* [TASK DESCRIPTION]: Would you set down every line of the data below exactly as it reads?

* [DATA EXTRACT]:
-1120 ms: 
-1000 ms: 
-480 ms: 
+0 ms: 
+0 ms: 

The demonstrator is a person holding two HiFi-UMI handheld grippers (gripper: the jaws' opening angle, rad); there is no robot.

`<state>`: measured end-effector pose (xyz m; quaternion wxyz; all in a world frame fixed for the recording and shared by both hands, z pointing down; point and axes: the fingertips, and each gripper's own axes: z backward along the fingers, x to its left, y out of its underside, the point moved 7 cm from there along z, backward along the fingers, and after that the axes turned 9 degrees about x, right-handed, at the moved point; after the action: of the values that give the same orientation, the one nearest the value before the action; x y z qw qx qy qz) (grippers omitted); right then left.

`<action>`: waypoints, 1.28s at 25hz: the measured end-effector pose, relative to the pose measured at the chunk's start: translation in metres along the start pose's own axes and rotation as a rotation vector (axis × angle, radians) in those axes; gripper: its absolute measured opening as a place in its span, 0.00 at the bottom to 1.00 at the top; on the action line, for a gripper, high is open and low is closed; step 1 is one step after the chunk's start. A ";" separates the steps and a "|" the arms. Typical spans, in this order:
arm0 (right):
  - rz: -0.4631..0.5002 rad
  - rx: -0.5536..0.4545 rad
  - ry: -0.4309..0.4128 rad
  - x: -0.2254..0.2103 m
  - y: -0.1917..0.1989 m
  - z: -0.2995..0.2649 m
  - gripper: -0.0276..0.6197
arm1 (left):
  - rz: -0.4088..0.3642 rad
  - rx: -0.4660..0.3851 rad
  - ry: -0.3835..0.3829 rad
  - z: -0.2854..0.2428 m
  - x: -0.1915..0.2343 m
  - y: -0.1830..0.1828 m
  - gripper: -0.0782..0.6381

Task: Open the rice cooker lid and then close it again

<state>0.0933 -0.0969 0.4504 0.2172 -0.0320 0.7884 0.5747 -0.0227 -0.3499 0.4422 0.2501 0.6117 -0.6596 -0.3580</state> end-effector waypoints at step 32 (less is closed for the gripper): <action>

* [TASK OUTPUT]:
-1120 ms: 
-1000 ms: 
-480 ms: 
+0 ms: 
+0 ms: 

The demonstrator is a person holding two HiFi-UMI handheld grippers (gripper: the jaws' opening angle, rad); there is no robot.

`<state>`: measured end-effector pose (xyz m; quaternion wxyz; all in a world frame fixed for the recording and shared by both hands, z pointing down; point and axes: the fingertips, and each gripper's own axes: z backward along the fingers, x to its left, y out of its underside, the point moved 7 cm from there along z, backward along the fingers, and after that the axes turned 9 degrees about x, right-handed, at the moved point; after the action: of the values that give the same orientation, the one nearest the value before the action; x y z qw qx qy qz) (grippers omitted); right then left.

`<action>`: waypoints, 1.28s at 25hz: the measured end-effector pose, relative to the pose measured at the chunk's start: translation in metres along the start pose's own axes and rotation as a rotation vector (axis × angle, radians) in those axes; gripper: its absolute measured opening as a place in its span, 0.00 at the bottom to 1.00 at the top; on the action line, for a gripper, high is open and low is closed; step 1 is one step after the chunk's start. A ";" separates the steps and a "|" the arms. Typical spans, in this order:
arm0 (right):
  - rz: -0.4631..0.5002 rad
  - rx: -0.5536..0.4545 rad
  - ry: -0.4309..0.4128 rad
  - x: -0.2254..0.2103 m
  - y: -0.1917..0.1989 m
  - z: -0.2995..0.2649 m
  - gripper: -0.0276..0.6197
arm1 (left):
  - rz: -0.4088..0.3642 rad
  - rx: -0.4660..0.3851 rad
  - ry: -0.3835..0.3829 rad
  - z: -0.2854..0.2428 m
  - x: -0.1915..0.2343 m
  - y: -0.1830..0.1828 m
  - gripper: -0.0782..0.6381

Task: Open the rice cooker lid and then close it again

<state>0.0933 -0.0969 0.4504 0.2172 -0.0320 0.7884 0.5747 -0.0227 -0.3499 0.4422 0.2501 0.6117 -0.6596 -0.3580</state> end-effector waypoints at step 32 (less is closed for the gripper): <action>

The response to the exercise is now finished.